Pantheon hakkaten etkisi altına alan bir yapıdır ve antik tarihe, mimariye ya da dine alaka duyan her insanın ziyaret etmeye kıymet.
Pantheon seneler süresince bir takım koruma ve restorasyon projesinden geçti. 2016’da tamamlanan son olarak proje, Pantheon’un iç kısmının temizlenmesi ve restore edilmesini içeriyordu. Proje ek olarak bir takım çirkin iskelenin kaldırılmasını ve yeni aydınlatmaların yerleştirilmesini de içeriyordu.

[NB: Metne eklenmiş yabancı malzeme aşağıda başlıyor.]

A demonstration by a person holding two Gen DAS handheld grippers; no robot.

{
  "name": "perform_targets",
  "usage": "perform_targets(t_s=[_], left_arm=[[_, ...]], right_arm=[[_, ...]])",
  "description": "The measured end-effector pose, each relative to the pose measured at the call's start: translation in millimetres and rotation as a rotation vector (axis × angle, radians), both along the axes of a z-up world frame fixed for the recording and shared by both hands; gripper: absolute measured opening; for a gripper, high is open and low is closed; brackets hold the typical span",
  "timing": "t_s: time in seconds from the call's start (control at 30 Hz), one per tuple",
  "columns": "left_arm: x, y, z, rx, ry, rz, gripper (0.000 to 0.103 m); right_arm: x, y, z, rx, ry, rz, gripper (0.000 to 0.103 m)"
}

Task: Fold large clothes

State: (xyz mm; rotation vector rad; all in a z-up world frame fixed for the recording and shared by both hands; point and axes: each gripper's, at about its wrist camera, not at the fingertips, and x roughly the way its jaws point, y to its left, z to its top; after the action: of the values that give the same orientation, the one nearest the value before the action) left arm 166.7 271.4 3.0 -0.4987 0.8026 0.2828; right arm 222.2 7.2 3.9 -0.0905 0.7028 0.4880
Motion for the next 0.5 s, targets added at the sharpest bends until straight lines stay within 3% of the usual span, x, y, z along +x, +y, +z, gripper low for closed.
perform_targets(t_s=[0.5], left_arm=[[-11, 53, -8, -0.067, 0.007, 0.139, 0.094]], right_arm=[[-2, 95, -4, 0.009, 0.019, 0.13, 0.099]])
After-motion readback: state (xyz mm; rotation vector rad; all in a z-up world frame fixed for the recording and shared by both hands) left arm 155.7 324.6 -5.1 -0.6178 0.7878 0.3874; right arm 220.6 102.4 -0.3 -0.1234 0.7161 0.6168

Pantheon çok büyük bir zamanı anıttır ve gelecek nesiller için müsait halde korunması elzemdir. Seneler süresince yürütülen koruma ve restorasyon projeleri, Pantheon’un gelecek yıllarda da ayakta kalmasını sağlamaya destek olmuştur.
S: Roma sanatında en sık tasvir edilen allah ve tanrıçalar hangileridir?

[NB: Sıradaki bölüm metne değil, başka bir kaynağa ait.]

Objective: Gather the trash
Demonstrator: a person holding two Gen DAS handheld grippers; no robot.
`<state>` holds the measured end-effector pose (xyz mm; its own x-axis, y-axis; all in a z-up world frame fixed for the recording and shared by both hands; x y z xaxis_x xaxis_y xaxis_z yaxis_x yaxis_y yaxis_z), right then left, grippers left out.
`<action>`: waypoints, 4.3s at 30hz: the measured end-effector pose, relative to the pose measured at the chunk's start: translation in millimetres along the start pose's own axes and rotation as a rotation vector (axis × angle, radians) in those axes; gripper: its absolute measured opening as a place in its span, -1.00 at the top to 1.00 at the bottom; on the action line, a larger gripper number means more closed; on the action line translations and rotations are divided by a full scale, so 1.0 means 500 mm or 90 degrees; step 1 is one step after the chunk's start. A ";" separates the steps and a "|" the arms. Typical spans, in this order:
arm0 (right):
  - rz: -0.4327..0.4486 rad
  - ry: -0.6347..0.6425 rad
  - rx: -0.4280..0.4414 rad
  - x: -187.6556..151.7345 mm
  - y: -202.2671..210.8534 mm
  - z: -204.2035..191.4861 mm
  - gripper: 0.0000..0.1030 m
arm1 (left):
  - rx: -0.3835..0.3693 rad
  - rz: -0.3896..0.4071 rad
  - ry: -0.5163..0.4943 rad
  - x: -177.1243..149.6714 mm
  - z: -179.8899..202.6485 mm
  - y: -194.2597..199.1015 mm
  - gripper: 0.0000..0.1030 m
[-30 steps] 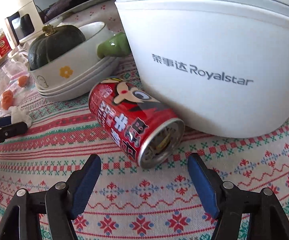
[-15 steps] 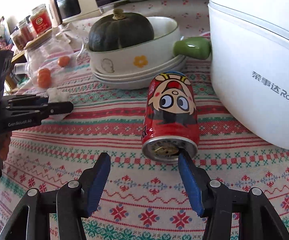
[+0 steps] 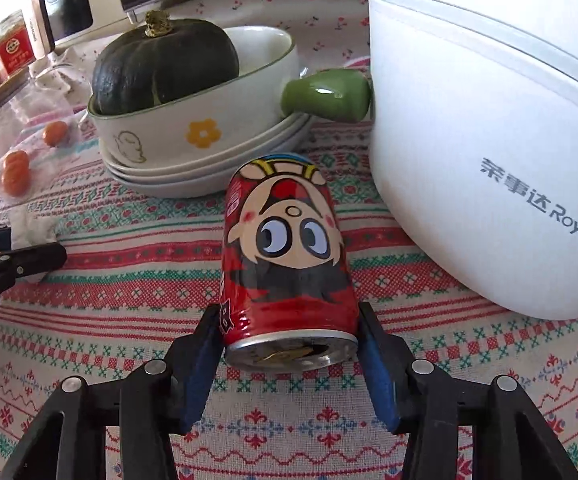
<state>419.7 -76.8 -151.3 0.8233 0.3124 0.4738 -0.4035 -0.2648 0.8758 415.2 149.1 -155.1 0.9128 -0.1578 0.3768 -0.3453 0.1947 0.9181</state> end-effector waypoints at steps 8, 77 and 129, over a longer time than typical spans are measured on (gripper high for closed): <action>-0.002 0.017 -0.021 -0.054 0.100 -0.046 -0.08 | -0.026 -0.001 -0.013 -0.076 0.098 0.097 0.51; -0.174 -0.400 -0.120 -0.810 0.465 0.307 -0.08 | -0.177 -0.093 -0.322 -0.423 0.904 0.014 0.45; -0.027 -0.409 -0.059 -0.727 0.513 0.205 -0.57 | -0.007 0.064 -0.171 -0.520 0.615 0.309 -1.00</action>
<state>57.9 -351.7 -108.5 0.9025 -0.2942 0.3147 -0.3745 -0.1748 0.9106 57.3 -77.4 -73.3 0.7834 -0.3875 0.4859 -0.4269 0.2326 0.8739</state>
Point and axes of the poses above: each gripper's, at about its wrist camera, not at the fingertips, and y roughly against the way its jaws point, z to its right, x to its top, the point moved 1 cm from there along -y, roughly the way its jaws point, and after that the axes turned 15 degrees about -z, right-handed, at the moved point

A: Roma sanatında tasvir edilen en yaygın allah ve tanrıçalar içinde Jüpiter, Juno, Mars, Venüs, Minerva, Apollon, Diana ve Baküs yer alır.
S: Roma sanatında allah ve tanrıçaların tasvir edilmesinin değişik yolları nedir?
A: Tanrılar ve tanrıçalar Roma sanatında heykeller, kabartmalar, resimler ve mozaikler benzer biçimde muhtelif şekillerde tasvir edilmiştir. Çoğu zaman geleneksel rollerinde tasvir edilmişlerdir, sözgelişi Jüpiter tanrıların kralı, Juno tanrıların kraliçesi ve Mars harp tanrısı olarak. Sadece, Venüs güzel bir karı ya da Baküs sarhoş bir eğlence düşkünü olarak daha yaratıcı ve şahsi şekillerde de tasvir edilmişlerdir.
S: Roma sanatında allah ve tanrıça tasvirlerinin peşindeki sembolizm nelerdir?
Roma sanatında allah ve tanrıça tasvirlerinin peşindeki sembolizm karmaşa ve çeşitlidir. Birtakım durumlarda sembolizm basittir, sözgelişi Jüpiter’in hava üstündeki enerjisini temsil etmek için bir şimşekle tasvir edilmesi benzer biçimde. Öteki durumlarda sembolizm daha karmaşıktır ve daha çok yorum gerektirebilir, sözgelişi Venüs’ün güzelliğini temsil etmek için bir aynayla ya da Baküs’ün şarap sevgisini temsil etmek için bir şarap kadehiyle tasvir edilmesi benzer biçimde.